### What you are asked to do
Please copy all of the data that follows exactly, leaving any pictures out.

### Extracted material
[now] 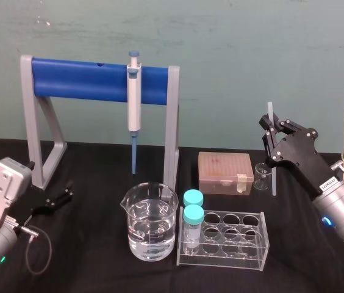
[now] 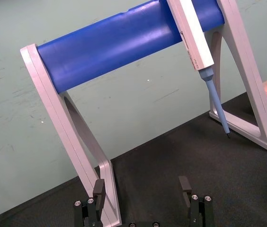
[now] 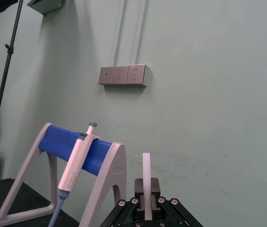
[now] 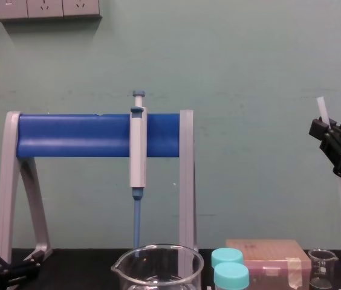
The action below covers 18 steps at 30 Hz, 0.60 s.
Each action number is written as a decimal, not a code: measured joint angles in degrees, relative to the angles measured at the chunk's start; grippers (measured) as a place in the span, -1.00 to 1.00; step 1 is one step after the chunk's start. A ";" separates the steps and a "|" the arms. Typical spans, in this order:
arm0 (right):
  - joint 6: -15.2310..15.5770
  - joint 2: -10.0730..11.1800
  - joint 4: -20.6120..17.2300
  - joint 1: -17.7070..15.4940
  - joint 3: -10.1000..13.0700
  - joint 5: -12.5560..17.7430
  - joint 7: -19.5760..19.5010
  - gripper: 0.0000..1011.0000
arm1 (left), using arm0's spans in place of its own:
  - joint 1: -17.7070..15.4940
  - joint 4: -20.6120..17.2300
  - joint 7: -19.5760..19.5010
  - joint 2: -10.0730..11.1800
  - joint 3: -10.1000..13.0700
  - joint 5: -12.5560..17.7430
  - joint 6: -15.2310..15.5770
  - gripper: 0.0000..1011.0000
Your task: Pick up the stirring rod with one hand, then place it down.
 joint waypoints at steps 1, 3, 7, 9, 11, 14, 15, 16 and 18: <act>0.00 0.00 0.00 0.00 0.00 0.00 0.00 -0.87 | 0.00 0.00 0.00 0.00 0.00 0.00 0.00 0.98; 0.00 0.00 0.00 0.00 0.00 0.00 0.00 -0.87 | 0.00 0.00 0.00 0.00 0.00 0.00 0.00 0.98; 0.00 0.00 0.00 0.00 0.00 0.00 0.00 -0.87 | 0.00 0.00 0.00 0.00 0.00 0.00 0.00 0.98; 0.00 0.00 0.00 0.00 0.00 0.00 0.00 -0.87 | 0.00 0.00 0.00 0.00 0.00 0.00 0.00 0.98; 0.00 0.00 0.00 0.00 0.00 0.00 0.00 -0.87 | 0.00 0.00 0.00 0.00 0.00 0.00 0.00 0.98; 0.00 0.00 0.00 0.00 0.00 0.00 0.00 -0.87 | 0.00 0.00 0.00 0.00 0.00 0.00 0.00 0.98; 0.00 0.00 0.00 0.00 0.00 0.00 0.00 -0.87 | 0.00 0.00 0.00 0.00 0.00 0.00 0.00 0.98; 0.00 0.00 0.00 0.00 0.00 0.00 0.00 -0.87 | 0.00 0.00 0.00 0.00 0.00 0.00 0.00 0.98; 0.00 0.00 0.00 0.00 0.00 0.00 0.00 -0.87 | 0.00 0.00 0.00 0.00 0.00 0.00 0.00 0.98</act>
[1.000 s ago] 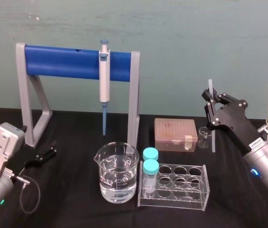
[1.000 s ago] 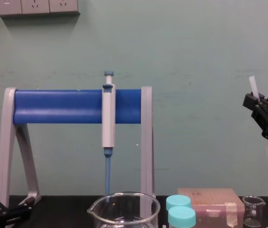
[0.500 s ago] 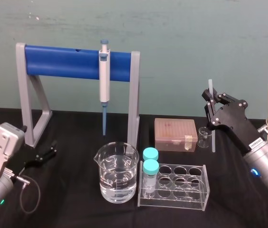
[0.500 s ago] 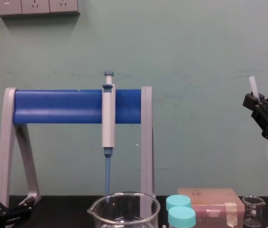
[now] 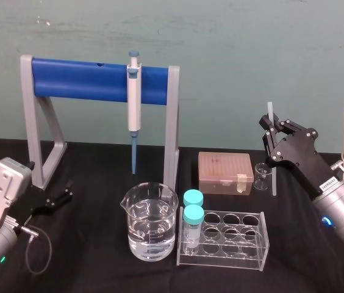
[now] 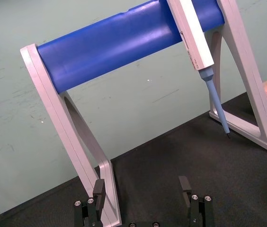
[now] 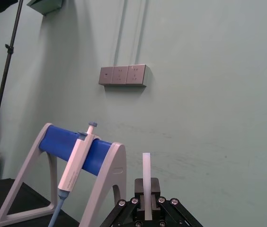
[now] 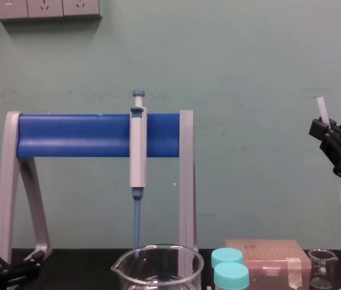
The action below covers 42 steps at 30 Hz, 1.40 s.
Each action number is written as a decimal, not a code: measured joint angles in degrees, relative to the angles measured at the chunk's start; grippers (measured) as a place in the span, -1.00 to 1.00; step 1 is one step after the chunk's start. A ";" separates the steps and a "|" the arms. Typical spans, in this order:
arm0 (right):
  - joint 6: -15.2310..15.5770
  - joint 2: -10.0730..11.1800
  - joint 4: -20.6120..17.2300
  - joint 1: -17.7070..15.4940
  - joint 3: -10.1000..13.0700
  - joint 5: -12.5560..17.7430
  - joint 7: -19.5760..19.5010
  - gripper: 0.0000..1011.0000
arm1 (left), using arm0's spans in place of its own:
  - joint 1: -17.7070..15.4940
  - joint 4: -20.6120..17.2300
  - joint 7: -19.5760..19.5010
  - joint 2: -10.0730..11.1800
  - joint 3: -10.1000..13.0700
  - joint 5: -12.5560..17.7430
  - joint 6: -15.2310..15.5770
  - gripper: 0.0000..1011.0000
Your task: Pick up the stirring rod with one hand, then place it down.
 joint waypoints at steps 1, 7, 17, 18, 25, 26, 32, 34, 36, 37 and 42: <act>0.00 0.00 0.00 0.00 0.00 0.00 0.00 -0.87 | 0.00 0.00 0.00 0.00 0.00 0.00 0.00 0.98; 0.00 0.00 0.00 0.00 0.00 0.00 0.00 -0.87 | 0.00 0.00 0.00 0.00 0.00 0.00 0.00 0.98; 0.12 -0.11 0.00 0.00 0.05 0.00 0.79 -0.87 | 0.00 0.00 0.00 0.00 0.00 0.00 0.00 0.98; 0.19 -0.14 -0.03 0.00 0.03 0.03 1.11 -0.87 | 0.00 0.00 0.00 0.00 0.00 0.00 0.00 0.98; 0.45 -0.14 -1.12 -0.44 -0.80 0.60 3.68 -0.87 | 0.00 0.00 0.00 0.00 0.00 0.00 0.00 0.98; 0.45 -0.12 -1.23 -0.50 -0.90 0.71 3.92 -0.87 | 0.00 0.00 0.00 0.00 0.00 0.00 0.00 0.98; 1.26 0.09 -1.90 -0.90 -1.81 1.86 5.52 -0.87 | 0.00 0.00 0.00 0.00 0.00 0.00 0.00 0.98; 1.69 0.20 -2.01 -0.98 -2.05 2.38 5.94 -0.87 | 0.00 0.00 0.00 0.00 0.00 0.00 0.00 0.98; 2.11 0.30 -2.05 -1.09 -2.30 2.95 6.31 -0.87 | 0.00 0.00 0.00 0.00 0.00 0.00 0.00 0.98; 2.23 0.33 -2.05 -1.10 -2.39 3.14 6.45 -0.87 | 0.00 0.00 0.00 0.00 0.00 0.00 0.00 0.98; 2.98 0.60 -2.06 -1.19 -2.97 4.25 7.27 -0.87 | 0.00 0.00 0.00 0.00 0.00 0.00 0.00 0.98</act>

### Solution
[now] 
[now] 
[now] 
[now] 
The action below covers 18 steps at 30 Hz, 0.60 s.
Each action number is written as a decimal, not a code: measured joint angles in degrees, relative to the angles measured at the chunk's start; grippers (measured) as a place in the span, -1.00 to 1.00; step 1 is one step after the chunk's start. A ";" separates the steps and a "|" the arms. Typical spans, in this order:
arm0 (right):
  - joint 6: -15.2310..15.5770
  - joint 2: -10.0730..11.1800
  - joint 4: -20.6120..17.2300
  - joint 1: -17.7070..15.4940
  - joint 3: -10.1000..13.0700
  - joint 5: -12.5560..17.7430
  - joint 7: -19.5760..19.5010
  - gripper: 0.0000..1011.0000
arm1 (left), using arm0's spans in place of its own:
  - joint 1: -17.7070..15.4940
  - joint 4: -20.6120..17.2300
  - joint 7: -19.5760..19.5010
  - joint 2: -10.0730..11.1800
  - joint 3: -10.1000..13.0700
  - joint 5: -12.5560..17.7430
  - joint 6: -15.2310..15.5770
  - gripper: 0.0000..1011.0000
Your task: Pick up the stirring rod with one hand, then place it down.
 joint waypoints at steps 1, 3, 7, 9, 11, 14, 15, 16 and 18: <act>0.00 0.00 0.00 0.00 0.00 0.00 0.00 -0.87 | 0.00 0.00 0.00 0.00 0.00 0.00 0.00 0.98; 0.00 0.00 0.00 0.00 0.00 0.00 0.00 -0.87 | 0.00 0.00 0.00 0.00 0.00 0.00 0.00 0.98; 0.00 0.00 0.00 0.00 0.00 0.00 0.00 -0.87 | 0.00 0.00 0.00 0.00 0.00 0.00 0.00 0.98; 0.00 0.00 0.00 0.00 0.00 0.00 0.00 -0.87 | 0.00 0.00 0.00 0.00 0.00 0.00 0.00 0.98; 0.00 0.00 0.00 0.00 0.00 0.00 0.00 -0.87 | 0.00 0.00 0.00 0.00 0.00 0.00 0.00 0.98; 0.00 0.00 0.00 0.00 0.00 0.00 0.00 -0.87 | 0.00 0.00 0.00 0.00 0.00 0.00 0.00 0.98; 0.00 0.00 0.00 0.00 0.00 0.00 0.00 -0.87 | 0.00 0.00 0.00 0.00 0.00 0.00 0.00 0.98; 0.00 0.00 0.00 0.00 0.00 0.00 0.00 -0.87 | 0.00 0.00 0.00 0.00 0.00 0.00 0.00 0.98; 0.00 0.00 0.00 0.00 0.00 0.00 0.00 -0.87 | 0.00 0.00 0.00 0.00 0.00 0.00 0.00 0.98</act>
[1.000 s ago] 
[1.000 s ago] 
[0.500 s ago] 
[0.500 s ago] 
[now] 
[now] 
[now] 
[now] 
The action below covers 42 steps at 30 Hz, 1.40 s.
Each action number is written as a decimal, not a code: measured joint angles in degrees, relative to the angles measured at the chunk's start; grippers (measured) as a place in the span, -1.00 to 1.00; step 1 is one step after the chunk's start. A ";" separates the steps and a "|" the arms. Typical spans, in this order:
arm0 (right):
  - joint 6: -15.2310..15.5770
  - joint 2: -10.0730..11.1800
  - joint 4: -20.6120..17.2300
  - joint 1: -17.7070..15.4940
  - joint 3: -10.1000..13.0700
  - joint 5: -12.5560..17.7430
  - joint 7: -19.5760..19.5010
  - gripper: 0.0000..1011.0000
arm1 (left), using arm0's spans in place of its own:
  - joint 1: -17.7070..15.4940
  - joint 4: -20.6120..17.2300
  - joint 7: -19.5760..19.5010
  - joint 2: -10.0730..11.1800
  - joint 3: -10.1000..13.0700
  - joint 5: -12.5560..17.7430
  - joint 6: -15.2310..15.5770
  - gripper: 0.0000..1011.0000
Your task: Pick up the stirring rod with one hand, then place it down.
 joint waypoints at steps 1, 7, 17, 18, 25, 26, 32, 34, 36, 37 and 42: <act>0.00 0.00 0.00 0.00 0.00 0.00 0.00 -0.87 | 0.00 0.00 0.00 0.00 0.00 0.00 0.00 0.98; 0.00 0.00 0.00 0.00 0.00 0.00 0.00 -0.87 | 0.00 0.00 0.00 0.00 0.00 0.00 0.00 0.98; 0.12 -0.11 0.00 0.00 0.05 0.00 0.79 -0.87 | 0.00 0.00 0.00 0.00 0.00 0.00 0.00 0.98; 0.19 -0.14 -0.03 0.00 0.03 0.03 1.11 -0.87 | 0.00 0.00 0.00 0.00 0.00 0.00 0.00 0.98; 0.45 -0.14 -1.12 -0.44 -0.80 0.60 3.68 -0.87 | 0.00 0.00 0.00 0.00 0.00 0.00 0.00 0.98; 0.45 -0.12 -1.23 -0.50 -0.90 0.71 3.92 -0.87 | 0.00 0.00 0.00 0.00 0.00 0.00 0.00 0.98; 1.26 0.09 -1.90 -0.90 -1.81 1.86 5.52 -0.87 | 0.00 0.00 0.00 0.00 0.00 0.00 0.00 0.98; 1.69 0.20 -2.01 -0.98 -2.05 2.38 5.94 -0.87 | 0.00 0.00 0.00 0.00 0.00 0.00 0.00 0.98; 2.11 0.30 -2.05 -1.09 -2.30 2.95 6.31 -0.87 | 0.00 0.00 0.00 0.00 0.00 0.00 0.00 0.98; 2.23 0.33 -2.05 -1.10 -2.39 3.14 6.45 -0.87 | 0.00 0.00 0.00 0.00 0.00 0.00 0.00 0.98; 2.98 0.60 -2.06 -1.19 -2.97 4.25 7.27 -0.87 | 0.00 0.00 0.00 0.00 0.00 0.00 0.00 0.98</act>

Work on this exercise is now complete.